►

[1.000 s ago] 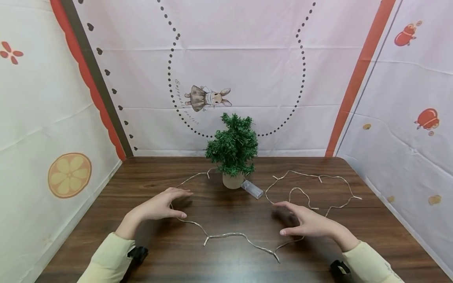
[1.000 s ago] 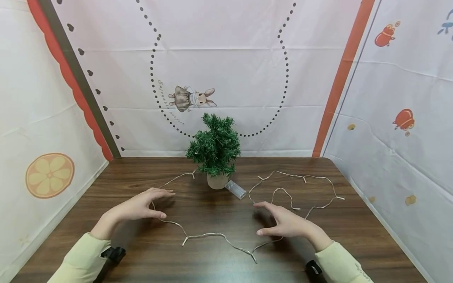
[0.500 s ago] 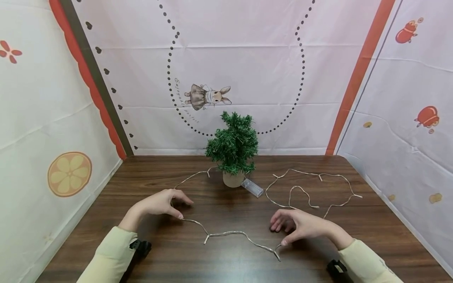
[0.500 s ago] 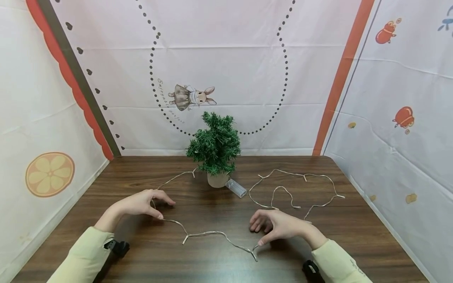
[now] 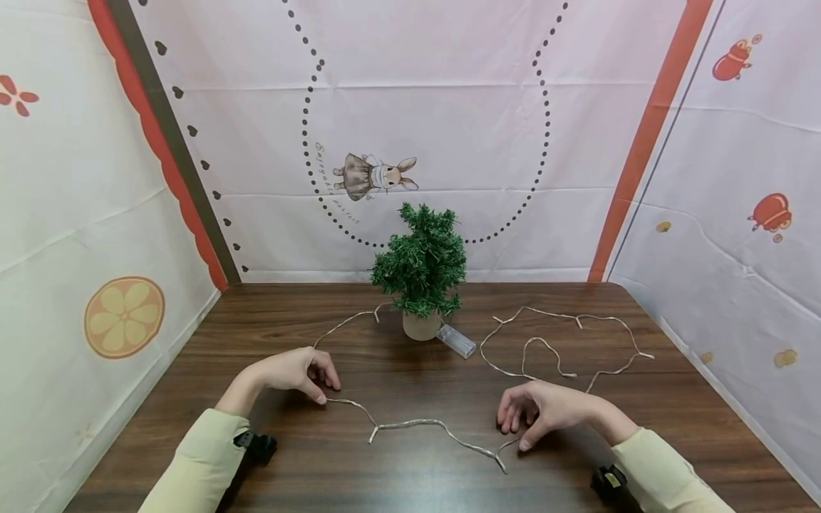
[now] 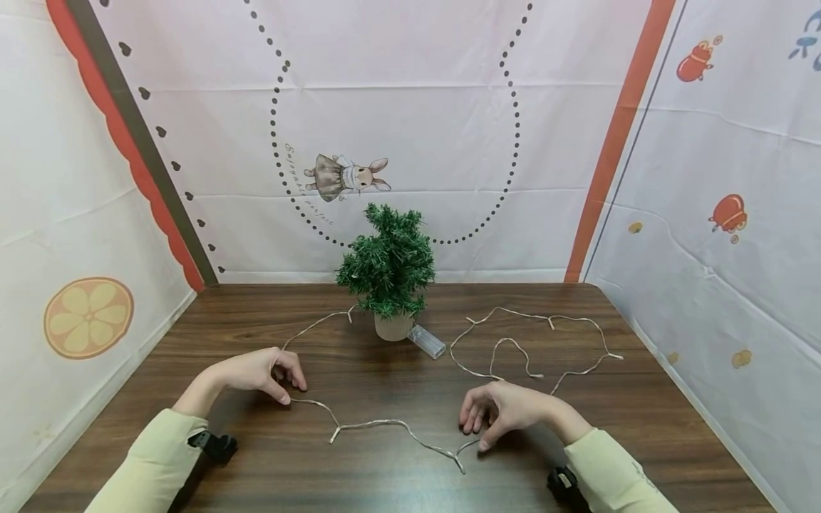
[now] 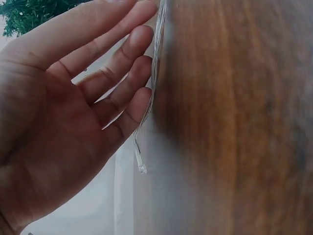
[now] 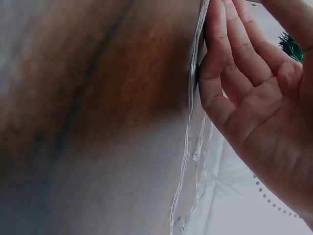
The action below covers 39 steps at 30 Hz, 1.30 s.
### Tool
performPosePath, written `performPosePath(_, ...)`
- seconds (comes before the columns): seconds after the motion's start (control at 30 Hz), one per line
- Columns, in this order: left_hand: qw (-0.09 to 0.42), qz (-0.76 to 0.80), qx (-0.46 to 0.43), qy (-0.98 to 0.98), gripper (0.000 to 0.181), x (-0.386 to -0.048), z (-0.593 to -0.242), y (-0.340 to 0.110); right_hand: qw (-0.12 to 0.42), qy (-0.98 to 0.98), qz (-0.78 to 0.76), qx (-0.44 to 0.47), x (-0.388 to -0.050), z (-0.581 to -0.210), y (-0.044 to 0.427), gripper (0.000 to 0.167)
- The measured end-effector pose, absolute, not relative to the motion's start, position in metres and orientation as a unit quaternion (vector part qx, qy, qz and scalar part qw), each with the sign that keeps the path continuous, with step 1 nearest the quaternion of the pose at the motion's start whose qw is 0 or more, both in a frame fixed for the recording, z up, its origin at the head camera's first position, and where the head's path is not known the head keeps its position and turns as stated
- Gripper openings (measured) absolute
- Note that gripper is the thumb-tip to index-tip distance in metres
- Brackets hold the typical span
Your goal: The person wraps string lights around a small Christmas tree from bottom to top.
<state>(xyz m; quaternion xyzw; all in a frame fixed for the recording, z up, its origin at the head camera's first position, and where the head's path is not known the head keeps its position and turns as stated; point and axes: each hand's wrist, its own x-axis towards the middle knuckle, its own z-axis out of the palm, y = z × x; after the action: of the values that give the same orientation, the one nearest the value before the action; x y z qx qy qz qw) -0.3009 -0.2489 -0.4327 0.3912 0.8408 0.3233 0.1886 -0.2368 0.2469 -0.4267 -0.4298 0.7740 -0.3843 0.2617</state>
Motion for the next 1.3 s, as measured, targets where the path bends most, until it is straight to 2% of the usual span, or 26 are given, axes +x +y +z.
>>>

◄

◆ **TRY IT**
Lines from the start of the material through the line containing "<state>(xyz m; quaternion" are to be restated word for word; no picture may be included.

◆ **RESULT**
[1.000 s ago] 
[1.000 s ago] 
[0.500 s ago] 
[0.500 s ago] 
[now] 
[now] 
[now] 
[now] 
The action below covers 39 steps at 30 Hz, 1.30 s.
### Tool
performPosePath, written `performPosePath(_, ...)`
- seconds (comes before the columns): seconds after the motion's start (control at 30 Hz), one per line
- Columns, in this order: left_hand: qw (-0.09 to 0.42), qz (-0.76 to 0.80), qx (-0.46 to 0.43), qy (-0.98 to 0.98), gripper (0.000 to 0.181), x (-0.386 to -0.048), z (-0.593 to -0.242), y (-0.340 to 0.110); right_hand: qw (-0.12 to 0.42), qy (-0.98 to 0.98), qz (-0.78 to 0.76), qx (-0.44 to 0.47), x (-0.388 to -0.050), z (-0.581 to -0.210), y (-0.044 to 0.427), gripper (0.000 to 0.167)
- The measured end-effector pose, absolute, not relative to the motion's start, position in metres and orientation as a unit quaternion (vector part qx, qy, qz and scalar part qw), each with the sign that keeps the path continuous, with step 1 nearest the quaternion of the pose at the motion's start whose qw is 0 or more, both in a frame fixed for the recording, z up, its origin at the head camera's first position, and where the head's path is not known the head keeps its position and turns as stated
- Gripper openings (measured) absolute
- Note that gripper is the thumb-tip to index-tip distance in metres
- Brackets hold the typical span
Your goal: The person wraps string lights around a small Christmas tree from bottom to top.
<state>(xyz m; quaternion xyzw; all in a frame fixed for the recording, z up, its origin at the head camera's first position, and where the head's path is not known the head keeps its position and turns as stated; point and axes: each hand's wrist, its own x-axis towards the middle knuckle, its own z-axis out of the palm, y = z × x; after the action: of the values that give the same orientation, the one nearest the value before the action; x y z qx qy qz qw) -0.3009 -0.2489 -0.4327 0.3912 0.8408 0.3233 0.1886 -0.2368 0.2469 -0.4267 -0.4298 0.7740 -0.3843 0.2617</state>

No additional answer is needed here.